At a garbage dump about 80 miles west of London, Adrian Griffiths is testing an invention he’s confident will save the world’s oceans from choking in plastic waste. And earn him millions.
His machine, about the size of a tennis court, churns all sorts of petroleum-based products — cling wrap, polyester clothing, carpets, electronics — back into oil. It takes less than a second and the resulting fuel, called Plaxx, can be used to make plastic again or power ship engines.
“We want to change the history of plastic in the world,” said Griffiths, the chief executive officer of Recycling Technologies in Swindon, a town in southwest England where 2.4 tons of plastic waste can get transformed in this way daily as part of a pilot project.
For financial backers including the U.K. government and more than 100 private investors, the technology could mark a breakthrough in how plastic is managed globally. The machine uses a feedstock recycling technique developed at Warwick University to process plastic waste without the need for sorting, a major hurdle that has prevented economically viable recycling on a grand scale.
Griffiths’ project is unique in that it doesn’t target a specific type of plastic, but rather seeks to find a solution for the so-called plastic soup inundating the world’s water bodies. By 2050, plastic will outweigh fish in the oceans, according to a study presented at this year’s World Economic Forum by the Ellen MacArthur Foundation.
“That was always the objective, to make a machine that could pay for itself, because then people will make the investment decisions and it can scale very quickly,” said Griffiths, 48, who aims to have 100 RT7000s up and running by 2025. The county of Perthshire, Scotland will start using one in 2018 to turn 7,000 tons of plastic waste annually into 5,000 tons of Plaxx.
One recent afternoon at the Swindon plant, workers heaped plastic onto a conveyor belt via a tube.

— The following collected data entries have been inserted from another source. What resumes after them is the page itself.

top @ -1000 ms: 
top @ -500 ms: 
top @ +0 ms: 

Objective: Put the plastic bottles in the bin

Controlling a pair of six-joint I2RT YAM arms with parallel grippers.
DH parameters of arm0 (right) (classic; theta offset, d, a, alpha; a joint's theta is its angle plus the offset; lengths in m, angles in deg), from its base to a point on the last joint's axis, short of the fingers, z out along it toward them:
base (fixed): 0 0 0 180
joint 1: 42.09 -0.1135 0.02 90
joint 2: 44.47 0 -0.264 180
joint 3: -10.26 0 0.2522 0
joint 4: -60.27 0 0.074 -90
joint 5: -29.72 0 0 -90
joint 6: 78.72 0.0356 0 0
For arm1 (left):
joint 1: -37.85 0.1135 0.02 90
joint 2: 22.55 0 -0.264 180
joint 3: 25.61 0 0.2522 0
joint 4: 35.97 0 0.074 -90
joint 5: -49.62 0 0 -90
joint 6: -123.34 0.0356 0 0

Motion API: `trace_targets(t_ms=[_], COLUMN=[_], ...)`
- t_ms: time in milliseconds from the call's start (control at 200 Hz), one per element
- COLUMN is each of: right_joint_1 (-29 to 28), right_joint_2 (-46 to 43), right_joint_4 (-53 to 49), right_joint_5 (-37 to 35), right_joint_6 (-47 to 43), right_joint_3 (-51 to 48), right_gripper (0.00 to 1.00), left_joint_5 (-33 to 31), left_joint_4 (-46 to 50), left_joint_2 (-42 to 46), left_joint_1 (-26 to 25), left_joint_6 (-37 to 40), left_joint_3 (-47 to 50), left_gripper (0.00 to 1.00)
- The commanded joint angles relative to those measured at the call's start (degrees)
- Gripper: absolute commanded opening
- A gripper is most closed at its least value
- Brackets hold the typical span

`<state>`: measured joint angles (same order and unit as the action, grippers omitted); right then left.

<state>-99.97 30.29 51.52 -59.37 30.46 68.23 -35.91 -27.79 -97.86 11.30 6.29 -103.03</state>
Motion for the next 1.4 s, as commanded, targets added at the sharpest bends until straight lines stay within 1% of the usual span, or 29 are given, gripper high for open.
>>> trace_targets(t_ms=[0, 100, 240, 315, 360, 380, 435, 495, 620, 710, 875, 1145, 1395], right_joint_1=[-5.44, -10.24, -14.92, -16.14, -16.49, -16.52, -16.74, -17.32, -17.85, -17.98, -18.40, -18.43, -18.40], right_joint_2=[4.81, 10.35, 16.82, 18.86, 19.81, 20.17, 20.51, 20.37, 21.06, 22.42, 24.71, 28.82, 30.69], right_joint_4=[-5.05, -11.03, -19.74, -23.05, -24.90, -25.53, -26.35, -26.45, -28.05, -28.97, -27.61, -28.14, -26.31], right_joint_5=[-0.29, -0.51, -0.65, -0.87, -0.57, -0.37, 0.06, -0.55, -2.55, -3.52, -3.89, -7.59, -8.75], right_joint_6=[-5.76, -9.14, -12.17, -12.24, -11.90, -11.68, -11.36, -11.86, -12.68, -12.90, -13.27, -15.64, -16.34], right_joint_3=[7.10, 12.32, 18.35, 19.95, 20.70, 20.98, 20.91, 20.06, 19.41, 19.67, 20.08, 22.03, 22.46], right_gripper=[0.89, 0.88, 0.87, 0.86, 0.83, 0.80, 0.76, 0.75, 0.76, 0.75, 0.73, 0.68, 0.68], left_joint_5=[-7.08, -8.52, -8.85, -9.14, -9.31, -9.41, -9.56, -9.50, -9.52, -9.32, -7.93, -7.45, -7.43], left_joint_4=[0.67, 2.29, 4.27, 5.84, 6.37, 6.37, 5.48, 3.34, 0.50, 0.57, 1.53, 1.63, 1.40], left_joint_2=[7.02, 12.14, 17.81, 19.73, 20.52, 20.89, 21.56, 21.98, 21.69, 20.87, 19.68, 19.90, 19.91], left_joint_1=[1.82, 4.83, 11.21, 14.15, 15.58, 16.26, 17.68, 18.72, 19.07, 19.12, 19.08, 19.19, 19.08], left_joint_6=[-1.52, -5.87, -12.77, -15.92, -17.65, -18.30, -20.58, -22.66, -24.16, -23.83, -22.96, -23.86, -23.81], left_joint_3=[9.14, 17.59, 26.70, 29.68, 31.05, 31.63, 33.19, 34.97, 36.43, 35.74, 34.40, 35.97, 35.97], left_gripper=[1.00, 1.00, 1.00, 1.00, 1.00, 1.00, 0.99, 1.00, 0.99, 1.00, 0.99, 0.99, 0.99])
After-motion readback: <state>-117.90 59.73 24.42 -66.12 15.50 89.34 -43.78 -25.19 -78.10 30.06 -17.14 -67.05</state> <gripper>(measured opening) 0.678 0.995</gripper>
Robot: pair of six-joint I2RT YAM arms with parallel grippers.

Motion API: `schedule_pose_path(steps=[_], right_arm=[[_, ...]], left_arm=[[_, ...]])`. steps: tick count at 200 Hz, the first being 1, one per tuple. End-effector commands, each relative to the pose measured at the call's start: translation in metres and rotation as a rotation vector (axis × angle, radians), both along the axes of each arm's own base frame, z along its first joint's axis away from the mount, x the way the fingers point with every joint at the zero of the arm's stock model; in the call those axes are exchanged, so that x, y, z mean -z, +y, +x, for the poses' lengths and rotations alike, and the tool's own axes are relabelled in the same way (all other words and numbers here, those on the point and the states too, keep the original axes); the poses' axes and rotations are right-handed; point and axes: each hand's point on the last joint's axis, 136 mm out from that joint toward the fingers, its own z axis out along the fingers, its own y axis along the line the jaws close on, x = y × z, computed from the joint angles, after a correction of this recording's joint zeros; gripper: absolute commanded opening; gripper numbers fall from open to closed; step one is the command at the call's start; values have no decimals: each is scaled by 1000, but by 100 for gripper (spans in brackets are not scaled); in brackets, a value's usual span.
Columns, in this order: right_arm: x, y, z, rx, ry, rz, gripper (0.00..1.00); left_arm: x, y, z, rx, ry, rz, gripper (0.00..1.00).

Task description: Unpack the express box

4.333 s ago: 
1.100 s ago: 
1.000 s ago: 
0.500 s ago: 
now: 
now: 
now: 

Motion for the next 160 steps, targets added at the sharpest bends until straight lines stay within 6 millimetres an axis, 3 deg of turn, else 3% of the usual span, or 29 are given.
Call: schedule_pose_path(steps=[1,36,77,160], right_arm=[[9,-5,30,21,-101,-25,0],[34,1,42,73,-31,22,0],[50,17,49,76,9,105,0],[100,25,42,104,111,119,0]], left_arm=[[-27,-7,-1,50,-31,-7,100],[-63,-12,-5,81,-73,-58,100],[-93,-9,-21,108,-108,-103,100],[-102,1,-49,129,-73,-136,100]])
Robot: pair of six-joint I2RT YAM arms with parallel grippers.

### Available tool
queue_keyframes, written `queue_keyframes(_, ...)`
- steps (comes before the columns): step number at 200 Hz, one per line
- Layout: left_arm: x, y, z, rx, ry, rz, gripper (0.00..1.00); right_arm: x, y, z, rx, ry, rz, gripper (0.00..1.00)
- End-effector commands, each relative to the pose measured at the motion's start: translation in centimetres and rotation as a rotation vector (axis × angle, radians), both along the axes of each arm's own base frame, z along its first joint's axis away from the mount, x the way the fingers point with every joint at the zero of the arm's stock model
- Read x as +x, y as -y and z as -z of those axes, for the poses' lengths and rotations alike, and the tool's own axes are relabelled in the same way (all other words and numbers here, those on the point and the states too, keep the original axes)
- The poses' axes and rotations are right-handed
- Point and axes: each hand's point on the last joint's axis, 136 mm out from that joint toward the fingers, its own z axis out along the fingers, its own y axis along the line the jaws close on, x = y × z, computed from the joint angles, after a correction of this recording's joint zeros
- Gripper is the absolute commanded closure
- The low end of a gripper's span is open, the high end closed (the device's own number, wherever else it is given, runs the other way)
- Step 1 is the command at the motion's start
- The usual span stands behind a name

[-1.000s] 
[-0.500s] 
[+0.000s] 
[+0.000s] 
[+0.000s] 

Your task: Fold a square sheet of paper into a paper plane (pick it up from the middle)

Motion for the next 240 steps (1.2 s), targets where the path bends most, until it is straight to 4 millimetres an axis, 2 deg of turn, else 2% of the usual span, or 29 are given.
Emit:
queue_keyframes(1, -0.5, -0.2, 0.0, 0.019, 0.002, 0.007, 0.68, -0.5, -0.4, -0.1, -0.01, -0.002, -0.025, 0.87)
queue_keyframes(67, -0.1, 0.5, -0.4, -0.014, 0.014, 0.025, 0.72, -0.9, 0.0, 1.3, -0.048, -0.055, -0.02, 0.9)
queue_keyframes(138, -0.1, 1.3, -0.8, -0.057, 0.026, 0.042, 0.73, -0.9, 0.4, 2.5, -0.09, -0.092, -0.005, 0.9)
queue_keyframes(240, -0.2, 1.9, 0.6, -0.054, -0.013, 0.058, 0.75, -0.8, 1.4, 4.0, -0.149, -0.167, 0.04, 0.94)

The materials move through a series of units that separate out stuff like rocks, dirt and caked-on food. Once that’s done, the plastic enters a furnace-like box and is heated at around 500 degrees Celsius (932 degrees Fahrenheit) using hot sand-like particles that melt it into vapor.
The technique is similar to thermal cracking, whereby crude is transformed into gasoline and jet fuel, only a different material is used in heating that Recycling Technologies is in the process of patenting, according to technical director Mike Keast, a former oil refinery designer.
“We have to create new technology so we can both live how we want and not destroy the planet,” he said, shouting to be heard over the screech of Coke and Sprite cans being pressed into cubes at an aluminum-can crusher next door.
The vapor is cooled at different temperatures to create one of three materials, each emerging from separate taps at the bottom of the machine. Out of one, a straw-colored light fuel that can be sold to petrochemicals companies. A second pumps out a heavier substance reminiscent of candle wax, similar to what’s burned in ship engines. From the third, a thick brown wax that can be used to make shoe polish or cosmetics.
Griffiths says he’s in talks with about five petrochemical firms for supply agreements, although he wouldn’t give details. German chemical maker BASF, for one, expects feedstock recycling technologies will be “important supplement” to waste-treatment options, according to spokeswoman Christine Haupt.
While he and his staff of 22 are driven by a desire to protect the oceans, they concede that with plastic consumption set to double in the next 20 years, recycling must be profitable to make a difference. Griffiths’ next goal is to build a manufacturing facility.
“I’m not a tree hugger,” he said. “I don’t think that you can change environmental things without it actually making money.”